Records from a data source:
=== Section Start ===

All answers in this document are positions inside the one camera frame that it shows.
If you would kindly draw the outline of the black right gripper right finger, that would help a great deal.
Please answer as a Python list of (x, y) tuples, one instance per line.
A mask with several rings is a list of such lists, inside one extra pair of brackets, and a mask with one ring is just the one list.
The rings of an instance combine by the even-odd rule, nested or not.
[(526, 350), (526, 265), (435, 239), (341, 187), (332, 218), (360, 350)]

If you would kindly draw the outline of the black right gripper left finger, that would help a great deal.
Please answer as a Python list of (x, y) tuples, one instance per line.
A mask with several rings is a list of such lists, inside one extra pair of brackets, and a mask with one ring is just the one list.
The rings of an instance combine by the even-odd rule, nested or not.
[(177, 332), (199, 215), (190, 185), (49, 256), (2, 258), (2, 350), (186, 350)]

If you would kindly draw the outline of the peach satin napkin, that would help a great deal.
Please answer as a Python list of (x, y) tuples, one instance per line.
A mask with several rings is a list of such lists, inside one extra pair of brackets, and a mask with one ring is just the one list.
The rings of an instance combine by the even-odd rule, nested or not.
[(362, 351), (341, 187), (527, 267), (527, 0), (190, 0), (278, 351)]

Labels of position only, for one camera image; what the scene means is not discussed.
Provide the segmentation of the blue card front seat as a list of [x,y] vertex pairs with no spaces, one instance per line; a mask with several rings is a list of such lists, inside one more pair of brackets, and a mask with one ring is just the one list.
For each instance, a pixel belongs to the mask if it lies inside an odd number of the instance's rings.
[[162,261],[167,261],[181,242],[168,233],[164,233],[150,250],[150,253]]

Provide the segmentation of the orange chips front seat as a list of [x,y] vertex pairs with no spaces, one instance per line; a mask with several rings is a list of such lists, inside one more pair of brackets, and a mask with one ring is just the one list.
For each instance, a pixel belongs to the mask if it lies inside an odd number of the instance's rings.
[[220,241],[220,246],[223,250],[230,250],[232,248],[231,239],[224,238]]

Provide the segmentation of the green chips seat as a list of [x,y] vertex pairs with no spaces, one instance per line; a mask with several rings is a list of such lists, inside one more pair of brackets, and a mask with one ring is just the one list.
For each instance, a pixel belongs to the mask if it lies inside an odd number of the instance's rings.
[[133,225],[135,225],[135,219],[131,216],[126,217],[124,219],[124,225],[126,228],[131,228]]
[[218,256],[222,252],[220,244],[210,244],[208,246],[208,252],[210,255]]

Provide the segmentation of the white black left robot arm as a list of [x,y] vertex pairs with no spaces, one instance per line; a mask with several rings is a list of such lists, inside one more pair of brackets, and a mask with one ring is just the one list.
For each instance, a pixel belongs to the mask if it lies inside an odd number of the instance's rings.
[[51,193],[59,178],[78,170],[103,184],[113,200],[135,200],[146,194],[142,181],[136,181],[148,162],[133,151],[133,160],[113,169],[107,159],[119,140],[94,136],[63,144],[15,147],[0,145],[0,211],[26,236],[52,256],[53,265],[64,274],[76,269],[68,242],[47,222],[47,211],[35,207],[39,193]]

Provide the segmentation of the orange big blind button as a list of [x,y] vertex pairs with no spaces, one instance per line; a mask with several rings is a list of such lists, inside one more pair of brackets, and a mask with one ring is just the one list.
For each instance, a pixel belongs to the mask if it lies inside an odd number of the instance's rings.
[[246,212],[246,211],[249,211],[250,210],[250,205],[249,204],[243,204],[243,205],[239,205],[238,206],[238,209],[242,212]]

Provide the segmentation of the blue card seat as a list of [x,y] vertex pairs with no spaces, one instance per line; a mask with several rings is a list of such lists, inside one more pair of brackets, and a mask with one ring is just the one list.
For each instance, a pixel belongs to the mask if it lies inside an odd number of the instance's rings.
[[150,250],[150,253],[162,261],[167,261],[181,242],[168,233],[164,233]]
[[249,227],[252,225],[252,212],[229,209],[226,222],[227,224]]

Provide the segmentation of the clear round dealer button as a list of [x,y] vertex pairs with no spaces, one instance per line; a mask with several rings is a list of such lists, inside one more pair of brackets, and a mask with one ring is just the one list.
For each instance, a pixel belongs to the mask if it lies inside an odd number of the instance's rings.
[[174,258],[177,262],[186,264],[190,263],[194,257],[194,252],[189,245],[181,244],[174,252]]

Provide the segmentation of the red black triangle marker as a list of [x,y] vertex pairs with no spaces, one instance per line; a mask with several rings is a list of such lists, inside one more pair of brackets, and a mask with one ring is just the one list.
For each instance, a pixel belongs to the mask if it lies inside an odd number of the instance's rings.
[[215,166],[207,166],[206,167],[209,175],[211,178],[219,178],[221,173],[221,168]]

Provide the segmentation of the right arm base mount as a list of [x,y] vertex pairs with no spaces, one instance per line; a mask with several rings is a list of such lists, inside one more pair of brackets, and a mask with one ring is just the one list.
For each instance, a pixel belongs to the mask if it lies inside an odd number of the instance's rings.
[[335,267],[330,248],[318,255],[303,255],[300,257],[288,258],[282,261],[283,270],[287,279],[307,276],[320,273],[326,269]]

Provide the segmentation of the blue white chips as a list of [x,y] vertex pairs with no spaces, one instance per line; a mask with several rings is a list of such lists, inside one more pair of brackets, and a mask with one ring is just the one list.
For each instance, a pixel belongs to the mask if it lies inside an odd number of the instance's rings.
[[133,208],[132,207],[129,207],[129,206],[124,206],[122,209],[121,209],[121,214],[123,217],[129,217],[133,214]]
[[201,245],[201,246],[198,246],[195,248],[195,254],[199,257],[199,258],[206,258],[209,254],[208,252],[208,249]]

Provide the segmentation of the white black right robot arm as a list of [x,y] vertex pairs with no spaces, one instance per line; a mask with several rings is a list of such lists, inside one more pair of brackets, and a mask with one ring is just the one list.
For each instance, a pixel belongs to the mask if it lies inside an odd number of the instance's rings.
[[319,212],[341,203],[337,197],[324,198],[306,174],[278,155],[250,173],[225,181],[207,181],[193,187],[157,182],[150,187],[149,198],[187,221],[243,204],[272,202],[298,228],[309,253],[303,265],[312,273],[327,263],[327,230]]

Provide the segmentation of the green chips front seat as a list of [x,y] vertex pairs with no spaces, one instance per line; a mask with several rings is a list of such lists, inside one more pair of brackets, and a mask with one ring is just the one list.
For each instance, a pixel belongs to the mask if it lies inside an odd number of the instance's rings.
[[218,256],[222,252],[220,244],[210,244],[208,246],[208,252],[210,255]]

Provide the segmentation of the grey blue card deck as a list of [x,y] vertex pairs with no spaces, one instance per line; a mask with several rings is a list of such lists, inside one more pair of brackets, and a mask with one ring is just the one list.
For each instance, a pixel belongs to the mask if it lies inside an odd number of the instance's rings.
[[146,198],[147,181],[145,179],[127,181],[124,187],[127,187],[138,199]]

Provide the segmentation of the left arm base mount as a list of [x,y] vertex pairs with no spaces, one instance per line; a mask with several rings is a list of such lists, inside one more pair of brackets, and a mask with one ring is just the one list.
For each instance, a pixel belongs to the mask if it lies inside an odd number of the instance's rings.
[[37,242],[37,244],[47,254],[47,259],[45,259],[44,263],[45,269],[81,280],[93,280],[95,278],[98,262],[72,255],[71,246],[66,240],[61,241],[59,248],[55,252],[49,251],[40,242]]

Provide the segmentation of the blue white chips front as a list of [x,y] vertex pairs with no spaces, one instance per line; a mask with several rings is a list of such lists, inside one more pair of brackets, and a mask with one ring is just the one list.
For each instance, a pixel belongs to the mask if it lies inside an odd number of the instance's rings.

=== Section End ===

*Exercise*.
Every record above is to be written out exactly.

*Solution below*.
All answers in this document are positions inside the one camera frame that it shows.
If you would kindly draw the outline of the black right gripper right finger, that would help a great deal.
Please answer as a Python list of (x, y) tuples, one instance per line.
A mask with several rings is a list of such lists, inside one extra pair of brackets, and a mask with one ring is just the one list.
The rings of an instance combine by the even-odd rule, nested or not.
[(526, 350), (526, 265), (435, 239), (341, 187), (332, 218), (360, 350)]

If you would kindly draw the outline of the black right gripper left finger, that would help a great deal.
Please answer as a Python list of (x, y) tuples, one instance per line.
A mask with several rings is a list of such lists, inside one extra pair of brackets, and a mask with one ring is just the one list.
The rings of an instance combine by the even-odd rule, nested or not.
[(177, 332), (199, 215), (190, 185), (49, 256), (2, 258), (2, 350), (186, 350)]

If you would kindly draw the outline of the peach satin napkin, that would help a great deal.
Please answer as a Python list of (x, y) tuples, one instance per line.
A mask with several rings is a list of such lists, inside one extra pair of brackets, and a mask with one ring is just the one list.
The rings of an instance combine by the even-odd rule, nested or not.
[(362, 351), (341, 187), (527, 267), (527, 0), (190, 0), (278, 351)]

Labels of position only, for one camera image; what the scene means is not discussed.
Provide the segmentation of the blue card front seat as a list of [x,y] vertex pairs with no spaces, one instance per line; a mask with several rings is a list of such lists, inside one more pair of brackets, and a mask with one ring is just the one list.
For each instance, a pixel belongs to the mask if it lies inside an odd number of the instance's rings.
[[162,261],[167,261],[181,242],[168,233],[164,233],[150,250],[150,253]]

Provide the segmentation of the orange chips front seat as a list of [x,y] vertex pairs with no spaces, one instance per line; a mask with several rings is a list of such lists, inside one more pair of brackets, and a mask with one ring is just the one list.
For each instance, a pixel belongs to the mask if it lies inside an odd number of the instance's rings.
[[220,241],[220,246],[223,250],[230,250],[232,248],[231,239],[224,238]]

Provide the segmentation of the green chips seat as a list of [x,y] vertex pairs with no spaces, one instance per line; a mask with several rings is a list of such lists, inside one more pair of brackets, and a mask with one ring is just the one list.
For each instance, a pixel belongs to the mask if it lies inside an odd number of the instance's rings.
[[133,225],[135,225],[135,219],[131,216],[126,217],[124,219],[124,225],[126,228],[131,228]]
[[218,256],[222,252],[220,244],[210,244],[208,246],[208,252],[210,255]]

Provide the segmentation of the white black left robot arm as a list of [x,y] vertex pairs with no spaces, one instance per line; a mask with several rings is a list of such lists, inside one more pair of brackets, and a mask with one ring is just the one list.
For each instance, a pixel belongs to the mask if it lies inside an odd number of the instance's rings.
[[51,193],[59,178],[78,170],[103,184],[113,200],[135,200],[146,194],[142,181],[136,181],[148,162],[133,151],[133,160],[113,169],[107,159],[119,140],[94,136],[63,144],[15,147],[0,145],[0,211],[26,236],[52,256],[53,265],[64,274],[76,269],[68,242],[47,222],[47,211],[35,207],[39,193]]

Provide the segmentation of the orange big blind button as a list of [x,y] vertex pairs with no spaces, one instance per line; a mask with several rings is a list of such lists, inside one more pair of brackets, and a mask with one ring is just the one list.
For each instance, a pixel belongs to the mask if it lies inside an odd number of the instance's rings.
[[246,212],[246,211],[249,211],[250,210],[250,205],[249,204],[243,204],[243,205],[239,205],[238,206],[238,209],[242,212]]

Provide the segmentation of the blue card seat as a list of [x,y] vertex pairs with no spaces, one instance per line; a mask with several rings is a list of such lists, inside one more pair of brackets, and a mask with one ring is just the one list.
For each instance, a pixel belongs to the mask if it lies inside an odd number of the instance's rings.
[[150,250],[150,253],[162,261],[167,261],[181,242],[168,233],[164,233]]
[[249,227],[252,225],[252,212],[229,209],[226,222],[227,224]]

Provide the segmentation of the clear round dealer button as a list of [x,y] vertex pairs with no spaces, one instance per line; a mask with several rings is a list of such lists, inside one more pair of brackets, and a mask with one ring is just the one list.
For each instance, a pixel belongs to the mask if it lies inside an odd number of the instance's rings.
[[174,258],[177,262],[186,264],[190,263],[194,257],[194,252],[189,245],[181,244],[174,252]]

Provide the segmentation of the red black triangle marker as a list of [x,y] vertex pairs with no spaces, one instance per line; a mask with several rings is a list of such lists, inside one more pair of brackets, and a mask with one ring is just the one list.
For each instance, a pixel belongs to the mask if it lies inside an odd number of the instance's rings.
[[215,166],[207,166],[206,167],[209,175],[211,178],[219,178],[221,173],[221,168]]

Provide the segmentation of the right arm base mount as a list of [x,y] vertex pairs with no spaces, one instance per line; a mask with several rings is a list of such lists, inside one more pair of brackets, and a mask with one ring is just the one list.
For each instance, a pixel belongs to the mask if it lies inside an odd number of the instance's rings.
[[335,267],[330,248],[318,255],[303,255],[300,257],[288,258],[282,261],[283,270],[287,279],[307,276],[320,273],[326,269]]

Provide the segmentation of the blue white chips as a list of [x,y] vertex pairs with no spaces, one instance per line; a mask with several rings is a list of such lists, inside one more pair of brackets, and a mask with one ring is just the one list.
For each instance, a pixel belongs to the mask if it lies inside an odd number of the instance's rings.
[[133,208],[132,207],[129,207],[129,206],[124,206],[122,209],[121,209],[121,214],[123,217],[129,217],[133,214]]
[[201,245],[201,246],[198,246],[195,248],[195,254],[199,257],[199,258],[206,258],[209,254],[208,252],[208,249]]

Provide the segmentation of the white black right robot arm as a list of [x,y] vertex pairs with no spaces, one instance per line; a mask with several rings is a list of such lists, inside one more pair of brackets, and a mask with one ring is just the one list.
For each instance, a pixel belongs to the mask if it lies inside an odd number of the instance's rings.
[[319,212],[341,203],[337,197],[324,198],[306,174],[278,155],[250,173],[225,181],[207,181],[193,187],[157,182],[150,187],[149,198],[187,221],[243,204],[272,202],[298,228],[309,253],[303,265],[312,273],[327,263],[327,230]]

Provide the segmentation of the green chips front seat as a list of [x,y] vertex pairs with no spaces, one instance per line; a mask with several rings is a list of such lists, inside one more pair of brackets, and a mask with one ring is just the one list.
For each instance, a pixel belongs to the mask if it lies inside an odd number of the instance's rings.
[[218,256],[222,252],[220,244],[210,244],[208,246],[208,252],[210,255]]

Provide the segmentation of the grey blue card deck as a list of [x,y] vertex pairs with no spaces, one instance per line; a mask with several rings is a list of such lists, inside one more pair of brackets, and a mask with one ring is just the one list.
For each instance, a pixel belongs to the mask if it lies inside an odd number of the instance's rings.
[[146,198],[147,181],[145,179],[127,181],[124,187],[127,187],[138,199]]

Provide the segmentation of the left arm base mount as a list of [x,y] vertex pairs with no spaces, one instance per line; a mask with several rings is a list of such lists, inside one more pair of brackets, and a mask with one ring is just the one list.
For each instance, a pixel belongs to the mask if it lies inside an odd number of the instance's rings.
[[37,242],[37,244],[47,254],[47,259],[45,259],[44,263],[45,269],[81,280],[93,280],[95,278],[98,262],[72,255],[71,246],[66,240],[61,241],[59,248],[55,252],[49,251],[40,242]]

Provide the segmentation of the blue white chips front as a list of [x,y] vertex pairs with no spaces, one instance per line; a mask with several rings is a list of such lists, inside one more pair of brackets, and a mask with one ring is just the one list.
For each instance, a pixel belongs to the mask if it lies inside an odd number of the instance's rings.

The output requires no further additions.